• _Problem_: Output exactly the lines from the line that has "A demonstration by" through the last line of the data below, with no pictures.

• _Supplied material_:
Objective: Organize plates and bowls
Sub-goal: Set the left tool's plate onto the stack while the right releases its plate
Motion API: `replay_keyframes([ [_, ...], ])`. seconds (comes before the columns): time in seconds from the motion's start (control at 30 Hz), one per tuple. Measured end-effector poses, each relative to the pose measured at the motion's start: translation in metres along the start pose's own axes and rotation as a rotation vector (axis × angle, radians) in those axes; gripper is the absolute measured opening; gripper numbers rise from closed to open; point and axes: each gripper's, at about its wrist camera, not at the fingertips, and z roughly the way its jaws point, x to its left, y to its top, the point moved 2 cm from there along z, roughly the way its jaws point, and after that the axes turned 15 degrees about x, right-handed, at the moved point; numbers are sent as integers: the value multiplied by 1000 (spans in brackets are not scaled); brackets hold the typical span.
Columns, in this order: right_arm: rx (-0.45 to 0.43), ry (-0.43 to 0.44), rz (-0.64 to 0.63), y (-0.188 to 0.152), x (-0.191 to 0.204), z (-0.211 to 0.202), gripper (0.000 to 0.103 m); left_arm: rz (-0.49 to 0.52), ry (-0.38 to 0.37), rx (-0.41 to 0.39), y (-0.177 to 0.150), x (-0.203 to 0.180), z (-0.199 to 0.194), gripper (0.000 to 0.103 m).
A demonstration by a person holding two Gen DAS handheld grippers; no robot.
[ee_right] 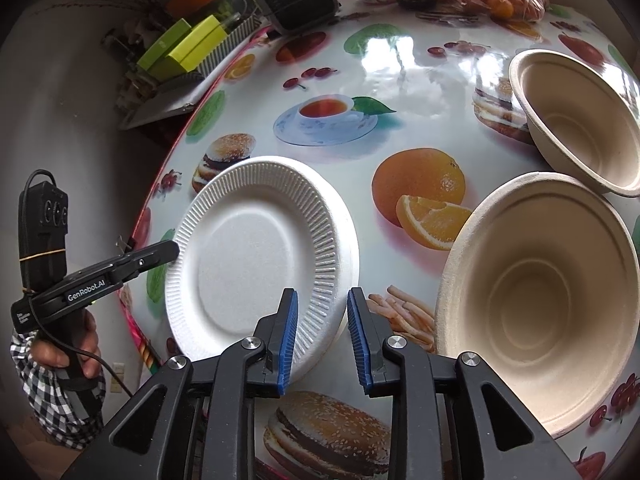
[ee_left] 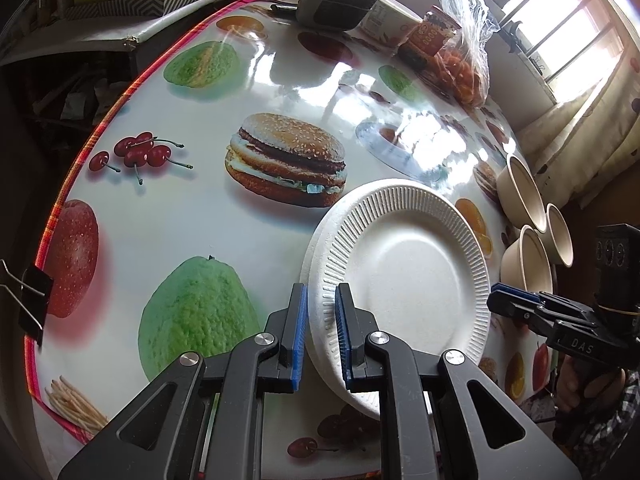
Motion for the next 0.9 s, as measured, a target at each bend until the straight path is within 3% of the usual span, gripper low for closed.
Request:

• _Answer for this exercise_:
A demonstration by a person holding two Gen DAS handheld grippers; no robot.
[ee_right] 
[ee_left] 
Motion for the next 0.9 s, as measured, a target at each bend until the straight path is within 3% of the usual span, gripper low for closed.
Request:

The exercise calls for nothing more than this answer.